By the time they called it quits about five hours later in the basement of the United Methodist Church, 251 North 1600 Road, volunteers had a stack of more than 100 hats of various sizes.

"This is a community effort sponsored by the church," Gayle Vannicola said. "It's the first time we've done this. We hope it will become an annual after-Thanksgiving event."

The hat makers set up an assembly line operation with volunteers assigned to specific tasks, including cutting material, sewing, ironing and even quality control. Initially they were churning out hats every 15 minutes, Vannicola said.

The hats are made of light knit material and shaped like a beret. Residents donated the materials. Attached to each hat was a small card with a message: "A gift to you from the Stull United Methodist Church." The message went on to note some members of the church also have experienced cancer treatment.

Vannicola is a cancer survivor.

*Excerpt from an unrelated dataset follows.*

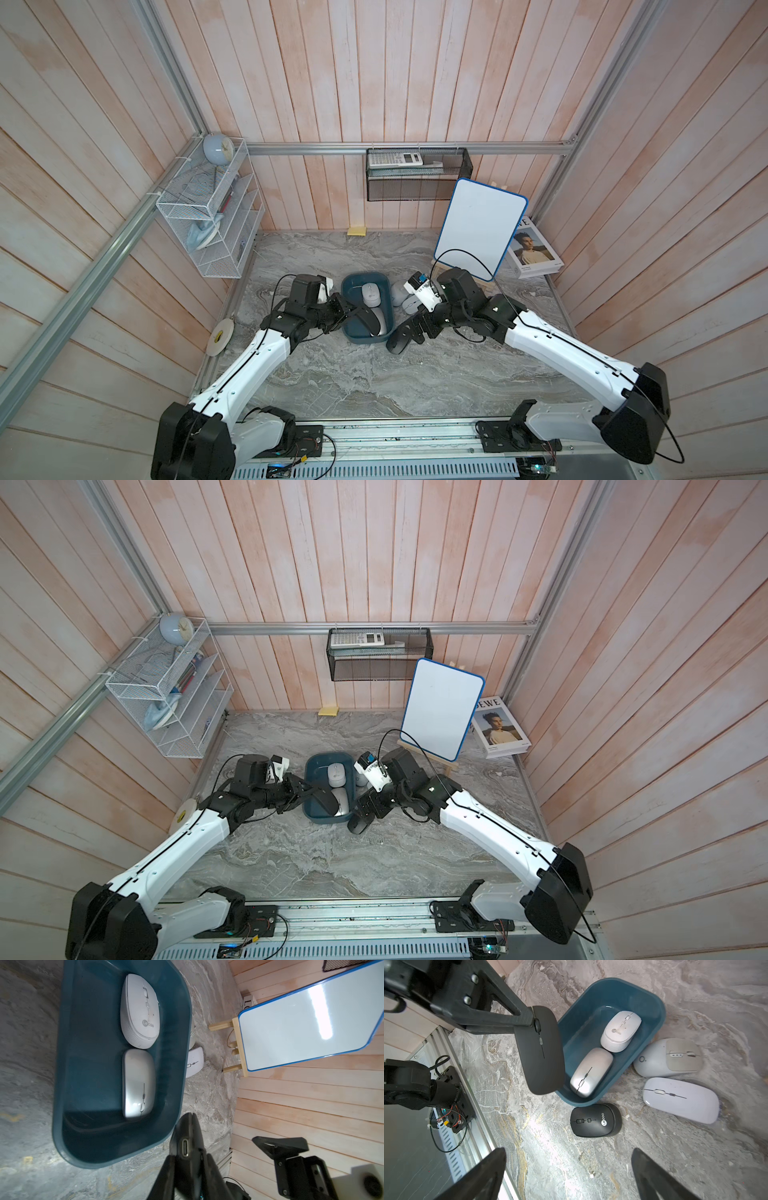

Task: Put the mouse in the storage box
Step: Pick up the mouse from the center of the board, then place the mouse in the storage box.

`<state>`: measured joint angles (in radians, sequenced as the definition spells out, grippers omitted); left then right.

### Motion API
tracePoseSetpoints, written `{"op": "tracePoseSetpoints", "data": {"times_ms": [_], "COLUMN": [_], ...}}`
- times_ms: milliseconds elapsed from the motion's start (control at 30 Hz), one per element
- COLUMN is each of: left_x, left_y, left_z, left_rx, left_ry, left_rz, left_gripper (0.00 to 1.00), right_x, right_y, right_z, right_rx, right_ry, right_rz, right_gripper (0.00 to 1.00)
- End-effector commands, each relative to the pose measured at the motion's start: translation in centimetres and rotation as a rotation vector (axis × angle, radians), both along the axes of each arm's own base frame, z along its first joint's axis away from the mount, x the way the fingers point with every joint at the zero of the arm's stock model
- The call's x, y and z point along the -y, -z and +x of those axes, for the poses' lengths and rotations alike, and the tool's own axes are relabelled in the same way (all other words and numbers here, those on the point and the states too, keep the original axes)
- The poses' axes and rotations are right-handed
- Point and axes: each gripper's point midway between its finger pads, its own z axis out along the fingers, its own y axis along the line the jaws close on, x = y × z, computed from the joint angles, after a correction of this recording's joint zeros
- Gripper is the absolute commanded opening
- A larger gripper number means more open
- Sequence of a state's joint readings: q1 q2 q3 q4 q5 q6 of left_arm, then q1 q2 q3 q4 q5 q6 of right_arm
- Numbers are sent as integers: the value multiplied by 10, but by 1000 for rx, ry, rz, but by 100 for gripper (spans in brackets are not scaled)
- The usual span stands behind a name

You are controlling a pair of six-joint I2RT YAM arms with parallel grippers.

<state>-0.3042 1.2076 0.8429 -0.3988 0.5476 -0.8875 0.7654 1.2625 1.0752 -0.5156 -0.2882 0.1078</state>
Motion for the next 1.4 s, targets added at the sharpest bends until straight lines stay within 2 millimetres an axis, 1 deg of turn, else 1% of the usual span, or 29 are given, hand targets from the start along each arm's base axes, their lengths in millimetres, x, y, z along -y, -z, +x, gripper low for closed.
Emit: {"op": "tracePoseSetpoints", "data": {"times_ms": [0,100,133,300,367,467,700,800,967,1033,1133,1367], "left_x": [-3,-11,-14,-31,-33,-32,-36,-30,-32,-33,-32,-24], "left_y": [-10,-8,-11,-5,-6,-1,32,41,54,62,70,79], "left_z": [10,26,32,62,72,87,108,111,126,130,132,139], "left_rx": [62,30,20,-40,-53,-60,-102,-135,-160,-189,-220,-236], "left_ry": [125,189,202,273,289,311,350,382,368,358,360,376], "left_rz": [75,112,116,193,203,214,277,251,289,299,298,284], "left_gripper": [0,0,0,0,0,0,0,0,0,0,0,0], "right_x": [5,10,10,9,8,7,6,4,4,5,4,2], "right_y": [-2,0,0,2,5,7,7,5,7,9,10,15], "right_z": [-1,-3,-4,-3,-3,-3,-5,-7,-6,-5,-5,-8], "right_rx": [-8,-8,-8,-11,-24,-37,-46,-49,-48,-50,-55,-80], "right_ry": [13,21,21,27,23,18,15,6,8,9,6,-1], "right_rz": [32,32,37,46,36,32,39,53,50,43,42,45], "right_gripper": [98,98,98,98,98,98,98,98,98,98,98,98]}}
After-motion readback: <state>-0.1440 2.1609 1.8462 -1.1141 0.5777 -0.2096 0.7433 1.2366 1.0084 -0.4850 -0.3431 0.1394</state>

During her treatment she lost her hair and found out how difficult it was to find a decent hat to wear.

"I didn't want a wig," she said. "I wanted a hat that was comfortable. They are hard to find."

Carrie Edmonds, right, creates a hat on a sewing machine as her
mother, Jane Edmonds, left, prepares another hat. Stull residents
gathered Saturday at the United Methodist Church to make hats to
give to patients in the Lawrence Memorial Hospital Oncology Center.

Carrie Edmonds, right, creates a hat on a sewing machine as her mother, Jane Edmonds, left, prepares another hat. Stull residents gathered Saturday at the United Methodist Church to make hats to give to patients in the Lawrence Memorial Hospital Oncology Center.

Another volunteer, Nicky Lenth, was cutting cloth used to make the hats. One of the hats will be sent to her father, who lives in Rhode Island. He is now undergoing cancer treatment, she said. His hat will be a bright orange, reminiscent of a hunter's outfit.

"He's always been the outdoors type," Lenth said.